» What you need to do
Reproduce, without any change, the span of lines from the opening of the records below to the line containing "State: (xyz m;", inclusive.

» Provided data
********

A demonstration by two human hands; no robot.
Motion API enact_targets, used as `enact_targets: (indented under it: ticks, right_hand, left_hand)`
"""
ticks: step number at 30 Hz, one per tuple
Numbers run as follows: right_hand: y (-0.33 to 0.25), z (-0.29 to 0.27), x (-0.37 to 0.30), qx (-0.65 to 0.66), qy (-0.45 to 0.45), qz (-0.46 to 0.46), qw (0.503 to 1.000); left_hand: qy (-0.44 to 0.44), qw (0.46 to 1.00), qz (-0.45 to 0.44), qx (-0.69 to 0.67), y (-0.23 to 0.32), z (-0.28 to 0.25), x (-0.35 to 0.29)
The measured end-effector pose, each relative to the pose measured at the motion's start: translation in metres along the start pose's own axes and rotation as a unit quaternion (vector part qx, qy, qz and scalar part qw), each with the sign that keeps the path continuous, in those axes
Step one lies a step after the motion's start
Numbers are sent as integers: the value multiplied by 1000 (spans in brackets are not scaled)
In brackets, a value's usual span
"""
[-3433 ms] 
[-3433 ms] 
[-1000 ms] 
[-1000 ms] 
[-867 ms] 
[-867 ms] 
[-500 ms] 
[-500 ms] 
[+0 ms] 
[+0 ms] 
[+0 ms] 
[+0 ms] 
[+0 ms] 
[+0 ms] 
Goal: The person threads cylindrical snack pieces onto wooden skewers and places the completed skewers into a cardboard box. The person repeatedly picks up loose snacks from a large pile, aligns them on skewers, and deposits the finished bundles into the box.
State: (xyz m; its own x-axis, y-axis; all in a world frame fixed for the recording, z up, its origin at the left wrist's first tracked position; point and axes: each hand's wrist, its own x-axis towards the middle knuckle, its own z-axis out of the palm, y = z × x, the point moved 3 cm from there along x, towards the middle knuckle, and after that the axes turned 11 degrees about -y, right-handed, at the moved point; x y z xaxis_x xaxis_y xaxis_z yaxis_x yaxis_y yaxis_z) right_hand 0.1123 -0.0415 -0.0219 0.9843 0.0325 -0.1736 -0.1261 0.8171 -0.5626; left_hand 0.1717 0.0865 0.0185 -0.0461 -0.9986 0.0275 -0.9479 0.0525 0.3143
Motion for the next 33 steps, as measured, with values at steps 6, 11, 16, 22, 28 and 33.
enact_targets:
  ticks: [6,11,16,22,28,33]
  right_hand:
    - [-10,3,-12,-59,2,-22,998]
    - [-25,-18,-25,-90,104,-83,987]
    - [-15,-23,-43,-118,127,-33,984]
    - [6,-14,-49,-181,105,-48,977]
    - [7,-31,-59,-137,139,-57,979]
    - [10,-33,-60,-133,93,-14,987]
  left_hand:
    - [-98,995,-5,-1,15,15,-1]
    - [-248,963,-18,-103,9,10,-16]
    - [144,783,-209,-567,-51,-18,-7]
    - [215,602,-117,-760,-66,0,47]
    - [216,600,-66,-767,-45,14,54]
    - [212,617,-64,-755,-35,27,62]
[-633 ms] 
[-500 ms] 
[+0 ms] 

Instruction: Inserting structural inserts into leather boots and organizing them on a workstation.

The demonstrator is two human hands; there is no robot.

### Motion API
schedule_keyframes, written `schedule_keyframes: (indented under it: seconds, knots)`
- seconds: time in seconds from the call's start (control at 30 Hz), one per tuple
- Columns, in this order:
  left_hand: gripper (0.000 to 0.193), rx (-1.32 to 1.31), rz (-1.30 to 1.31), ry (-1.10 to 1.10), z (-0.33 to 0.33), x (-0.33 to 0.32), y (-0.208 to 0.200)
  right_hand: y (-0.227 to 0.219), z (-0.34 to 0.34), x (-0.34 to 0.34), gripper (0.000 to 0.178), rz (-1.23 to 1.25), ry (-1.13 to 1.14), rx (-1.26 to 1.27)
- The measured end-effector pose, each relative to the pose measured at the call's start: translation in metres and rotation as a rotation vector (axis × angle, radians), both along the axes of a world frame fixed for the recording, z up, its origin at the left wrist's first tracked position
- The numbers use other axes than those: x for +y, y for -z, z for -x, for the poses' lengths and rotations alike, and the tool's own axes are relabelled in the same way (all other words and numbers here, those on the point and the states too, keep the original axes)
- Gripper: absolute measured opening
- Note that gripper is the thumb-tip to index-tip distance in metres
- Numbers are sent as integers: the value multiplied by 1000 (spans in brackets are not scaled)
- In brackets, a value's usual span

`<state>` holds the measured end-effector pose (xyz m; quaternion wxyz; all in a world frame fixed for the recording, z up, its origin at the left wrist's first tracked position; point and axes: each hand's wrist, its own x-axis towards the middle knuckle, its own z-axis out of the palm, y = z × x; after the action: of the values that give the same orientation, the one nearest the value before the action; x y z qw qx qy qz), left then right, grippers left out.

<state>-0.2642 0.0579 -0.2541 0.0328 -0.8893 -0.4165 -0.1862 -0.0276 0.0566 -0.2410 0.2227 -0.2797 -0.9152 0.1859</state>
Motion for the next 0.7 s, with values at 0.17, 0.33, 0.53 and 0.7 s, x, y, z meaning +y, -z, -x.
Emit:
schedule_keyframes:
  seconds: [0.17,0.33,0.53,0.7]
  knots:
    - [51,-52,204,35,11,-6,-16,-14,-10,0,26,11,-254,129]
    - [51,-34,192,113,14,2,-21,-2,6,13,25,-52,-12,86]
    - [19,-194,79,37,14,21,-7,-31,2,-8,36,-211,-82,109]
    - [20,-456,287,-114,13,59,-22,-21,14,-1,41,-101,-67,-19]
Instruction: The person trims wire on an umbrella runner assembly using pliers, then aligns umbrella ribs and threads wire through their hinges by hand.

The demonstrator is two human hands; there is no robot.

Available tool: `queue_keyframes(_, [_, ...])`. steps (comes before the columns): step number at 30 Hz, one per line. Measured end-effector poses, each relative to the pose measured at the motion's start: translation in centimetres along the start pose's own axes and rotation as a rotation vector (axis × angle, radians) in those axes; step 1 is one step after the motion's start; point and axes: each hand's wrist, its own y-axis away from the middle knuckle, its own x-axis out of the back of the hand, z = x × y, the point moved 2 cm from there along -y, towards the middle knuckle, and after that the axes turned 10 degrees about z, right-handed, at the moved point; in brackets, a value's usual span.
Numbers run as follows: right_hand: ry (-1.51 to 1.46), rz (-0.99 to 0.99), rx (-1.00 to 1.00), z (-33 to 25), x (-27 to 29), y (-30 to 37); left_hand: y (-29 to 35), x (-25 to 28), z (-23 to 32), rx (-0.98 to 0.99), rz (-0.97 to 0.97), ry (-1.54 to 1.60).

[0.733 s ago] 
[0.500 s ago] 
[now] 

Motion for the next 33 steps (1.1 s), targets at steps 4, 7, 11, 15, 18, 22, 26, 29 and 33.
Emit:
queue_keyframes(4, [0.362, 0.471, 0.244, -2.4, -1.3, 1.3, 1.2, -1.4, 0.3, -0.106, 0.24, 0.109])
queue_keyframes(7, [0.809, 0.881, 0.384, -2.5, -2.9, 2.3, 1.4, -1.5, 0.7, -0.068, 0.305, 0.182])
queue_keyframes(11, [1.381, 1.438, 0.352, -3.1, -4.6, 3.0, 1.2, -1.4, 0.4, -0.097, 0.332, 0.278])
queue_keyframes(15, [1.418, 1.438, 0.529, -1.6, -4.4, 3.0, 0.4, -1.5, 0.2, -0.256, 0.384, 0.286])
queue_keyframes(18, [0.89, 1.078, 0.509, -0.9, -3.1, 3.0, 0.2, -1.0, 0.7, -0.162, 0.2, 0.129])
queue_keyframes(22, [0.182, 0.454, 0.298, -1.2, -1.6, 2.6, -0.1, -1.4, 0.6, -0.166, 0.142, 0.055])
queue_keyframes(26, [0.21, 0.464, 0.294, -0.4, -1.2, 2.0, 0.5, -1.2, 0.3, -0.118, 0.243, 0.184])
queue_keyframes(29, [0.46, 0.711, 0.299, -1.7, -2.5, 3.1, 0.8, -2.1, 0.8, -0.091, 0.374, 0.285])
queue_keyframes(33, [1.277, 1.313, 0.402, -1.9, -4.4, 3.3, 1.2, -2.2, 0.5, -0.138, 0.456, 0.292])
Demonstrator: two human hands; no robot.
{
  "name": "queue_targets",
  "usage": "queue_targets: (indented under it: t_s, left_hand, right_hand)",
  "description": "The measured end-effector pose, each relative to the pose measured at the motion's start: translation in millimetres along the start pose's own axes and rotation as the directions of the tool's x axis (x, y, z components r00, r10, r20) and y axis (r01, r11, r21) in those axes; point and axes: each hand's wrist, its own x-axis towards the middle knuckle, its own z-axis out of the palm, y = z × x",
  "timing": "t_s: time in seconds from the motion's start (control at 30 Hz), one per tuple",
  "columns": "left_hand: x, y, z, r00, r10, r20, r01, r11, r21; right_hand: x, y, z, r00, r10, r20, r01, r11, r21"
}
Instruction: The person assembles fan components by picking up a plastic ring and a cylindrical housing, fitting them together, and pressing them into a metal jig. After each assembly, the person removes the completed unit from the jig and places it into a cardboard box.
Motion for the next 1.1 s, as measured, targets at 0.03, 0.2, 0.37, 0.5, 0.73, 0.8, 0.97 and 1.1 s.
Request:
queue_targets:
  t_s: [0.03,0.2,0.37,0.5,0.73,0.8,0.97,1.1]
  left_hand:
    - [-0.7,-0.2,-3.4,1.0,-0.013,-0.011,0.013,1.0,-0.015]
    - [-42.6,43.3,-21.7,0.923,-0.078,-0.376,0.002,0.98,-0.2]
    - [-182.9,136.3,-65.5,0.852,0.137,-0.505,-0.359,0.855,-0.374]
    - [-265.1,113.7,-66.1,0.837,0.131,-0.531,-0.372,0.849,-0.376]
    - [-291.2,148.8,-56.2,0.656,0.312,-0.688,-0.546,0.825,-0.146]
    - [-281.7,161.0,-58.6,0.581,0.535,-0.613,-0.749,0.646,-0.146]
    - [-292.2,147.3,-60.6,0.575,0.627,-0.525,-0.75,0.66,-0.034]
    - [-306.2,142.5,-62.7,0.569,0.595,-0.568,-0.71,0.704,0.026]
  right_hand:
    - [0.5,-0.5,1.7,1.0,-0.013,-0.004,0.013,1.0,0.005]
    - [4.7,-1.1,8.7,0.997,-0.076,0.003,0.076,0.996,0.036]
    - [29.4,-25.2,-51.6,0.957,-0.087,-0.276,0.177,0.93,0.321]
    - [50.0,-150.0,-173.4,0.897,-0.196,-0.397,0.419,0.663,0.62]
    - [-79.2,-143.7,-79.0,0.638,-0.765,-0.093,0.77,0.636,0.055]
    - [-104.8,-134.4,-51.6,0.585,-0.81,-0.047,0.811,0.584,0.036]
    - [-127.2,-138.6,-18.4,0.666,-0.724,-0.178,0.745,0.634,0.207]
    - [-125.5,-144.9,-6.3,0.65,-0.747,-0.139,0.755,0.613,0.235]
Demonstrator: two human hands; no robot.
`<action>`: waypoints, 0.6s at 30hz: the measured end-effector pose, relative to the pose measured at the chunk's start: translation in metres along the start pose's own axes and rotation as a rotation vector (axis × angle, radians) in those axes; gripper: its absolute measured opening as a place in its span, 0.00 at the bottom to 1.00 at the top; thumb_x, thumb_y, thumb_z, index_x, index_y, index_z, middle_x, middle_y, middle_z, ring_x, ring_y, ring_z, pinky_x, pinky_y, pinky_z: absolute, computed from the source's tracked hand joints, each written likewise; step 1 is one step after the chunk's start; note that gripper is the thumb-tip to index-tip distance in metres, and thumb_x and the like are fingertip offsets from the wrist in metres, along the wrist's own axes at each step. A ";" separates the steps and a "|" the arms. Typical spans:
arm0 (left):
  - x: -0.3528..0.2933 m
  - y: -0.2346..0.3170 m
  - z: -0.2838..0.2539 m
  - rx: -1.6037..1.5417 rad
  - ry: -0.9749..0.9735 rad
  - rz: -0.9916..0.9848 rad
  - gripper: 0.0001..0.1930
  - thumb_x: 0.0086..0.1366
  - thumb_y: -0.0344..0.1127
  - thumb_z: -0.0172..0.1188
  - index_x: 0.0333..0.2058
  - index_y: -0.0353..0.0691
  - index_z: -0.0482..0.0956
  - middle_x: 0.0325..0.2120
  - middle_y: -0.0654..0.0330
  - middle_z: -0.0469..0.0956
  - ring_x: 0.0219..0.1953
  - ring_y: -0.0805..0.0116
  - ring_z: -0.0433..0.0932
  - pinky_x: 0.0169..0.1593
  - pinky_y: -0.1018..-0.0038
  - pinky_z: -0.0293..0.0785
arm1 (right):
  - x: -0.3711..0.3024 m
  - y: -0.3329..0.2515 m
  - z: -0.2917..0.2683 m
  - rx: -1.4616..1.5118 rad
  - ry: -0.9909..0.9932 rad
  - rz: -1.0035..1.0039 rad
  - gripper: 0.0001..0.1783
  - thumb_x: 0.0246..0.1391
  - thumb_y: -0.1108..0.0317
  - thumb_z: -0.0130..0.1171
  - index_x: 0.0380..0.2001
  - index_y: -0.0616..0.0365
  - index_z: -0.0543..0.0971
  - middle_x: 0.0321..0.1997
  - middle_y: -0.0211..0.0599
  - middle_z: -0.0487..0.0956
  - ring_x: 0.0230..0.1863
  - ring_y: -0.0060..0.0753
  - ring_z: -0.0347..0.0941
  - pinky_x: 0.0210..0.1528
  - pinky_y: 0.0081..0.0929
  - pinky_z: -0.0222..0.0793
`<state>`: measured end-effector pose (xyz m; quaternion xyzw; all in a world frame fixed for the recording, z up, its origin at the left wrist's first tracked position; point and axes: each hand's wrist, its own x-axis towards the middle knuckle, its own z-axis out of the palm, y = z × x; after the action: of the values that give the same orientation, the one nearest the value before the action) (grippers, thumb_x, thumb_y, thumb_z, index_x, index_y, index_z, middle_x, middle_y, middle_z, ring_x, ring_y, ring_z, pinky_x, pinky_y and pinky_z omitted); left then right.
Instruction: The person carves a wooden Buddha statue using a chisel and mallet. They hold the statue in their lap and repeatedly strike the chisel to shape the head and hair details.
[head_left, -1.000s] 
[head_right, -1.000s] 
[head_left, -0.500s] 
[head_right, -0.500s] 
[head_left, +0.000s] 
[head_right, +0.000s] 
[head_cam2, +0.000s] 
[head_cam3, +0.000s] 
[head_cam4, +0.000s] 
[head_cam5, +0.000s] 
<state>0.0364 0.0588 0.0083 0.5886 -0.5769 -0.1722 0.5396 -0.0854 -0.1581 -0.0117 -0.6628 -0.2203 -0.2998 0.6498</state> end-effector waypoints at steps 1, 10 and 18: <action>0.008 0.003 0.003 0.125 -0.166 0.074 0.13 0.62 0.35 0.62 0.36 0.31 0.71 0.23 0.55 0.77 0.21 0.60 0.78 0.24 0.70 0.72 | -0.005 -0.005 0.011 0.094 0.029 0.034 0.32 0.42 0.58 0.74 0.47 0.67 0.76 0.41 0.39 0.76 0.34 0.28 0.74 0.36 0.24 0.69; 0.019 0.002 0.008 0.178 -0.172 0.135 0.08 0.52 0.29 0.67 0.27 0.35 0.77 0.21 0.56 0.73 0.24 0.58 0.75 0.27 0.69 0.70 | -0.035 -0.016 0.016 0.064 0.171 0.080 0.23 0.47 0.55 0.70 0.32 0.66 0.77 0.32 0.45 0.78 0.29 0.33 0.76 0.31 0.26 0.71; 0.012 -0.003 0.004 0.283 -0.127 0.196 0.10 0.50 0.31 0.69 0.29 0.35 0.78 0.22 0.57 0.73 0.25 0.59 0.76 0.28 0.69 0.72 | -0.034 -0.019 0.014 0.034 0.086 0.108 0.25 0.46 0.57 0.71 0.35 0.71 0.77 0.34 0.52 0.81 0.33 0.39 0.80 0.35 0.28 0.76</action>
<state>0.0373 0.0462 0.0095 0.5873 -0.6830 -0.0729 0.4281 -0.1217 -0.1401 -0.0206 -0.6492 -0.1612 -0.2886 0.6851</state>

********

» Solution to this exercise
A demonstration by two human hands; no robot.
Motion API enact_targets, used as `enact_targets: (indented under it: ticks, right_hand, left_hand)`
"""
ticks: step number at 30 Hz, one per tuple
Numbers run as follows: right_hand: y (-0.33 to 0.25), z (-0.29 to 0.27), x (-0.37 to 0.30), qx (-0.65 to 0.66), qy (-0.45 to 0.45), qz (-0.46 to 0.46), qw (0.503 to 1.000); left_hand: qy (-0.44 to 0.44), qw (0.46 to 1.00), qz (-0.45 to 0.44), qx (-0.69 to 0.67), y (-0.23 to 0.32), z (-0.28 to 0.25), x (-0.35 to 0.29)
The measured end-effector pose, each relative to the pose measured at the motion's start: translation in metres along the start pose's own axes and rotation as a unit quaternion (vector part qx, qy, qz and scalar part qw), each with the sign that keeps the path continuous, in those axes
Step one lies a step after the motion's start
Numbers are sent as integers: the value multiplied by 1000 (spans in brackets are not scaled)
In brackets, a value's usual span
"""
[-3433 ms] 
[-3433 ms] 
[-1000 ms] 
[-1000 ms] 
[-867 ms] 
[-867 ms] 
[-500 ms] 
[-500 ms] 
[+0 ms] 
[+0 ms] 
[+0 ms] 
[+0 ms] 
[+0 ms] 
[+0 ms] 
Goal: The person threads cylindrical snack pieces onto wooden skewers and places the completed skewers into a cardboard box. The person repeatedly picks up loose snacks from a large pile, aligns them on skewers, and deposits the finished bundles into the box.
State: (xyz m; its own x-axis, y-axis; all in a world frame fixed for the recording, z up, its origin at the left wrist's first tracked position; point and axes: each hand's wrist, its own x-axis towards the middle knuckle, its own z-axis out of the palm, y = z × x, the point moved 3 cm from there along x, towards the middle knuckle, and after that the axes turned 11 degrees about -y, right-handed, at the moved point; x y z xaxis_x xaxis_y xaxis_z yaxis_x yaxis_y yaxis_z) right_hand 0.1123 -0.0415 -0.0219 0.9843 0.0325 -0.1736 -0.1261 0.8171 -0.5626; left_hand 0.1717 0.0865 0.0185 -0.0461 -0.9986 0.0275 -0.9479 0.0525 0.3143

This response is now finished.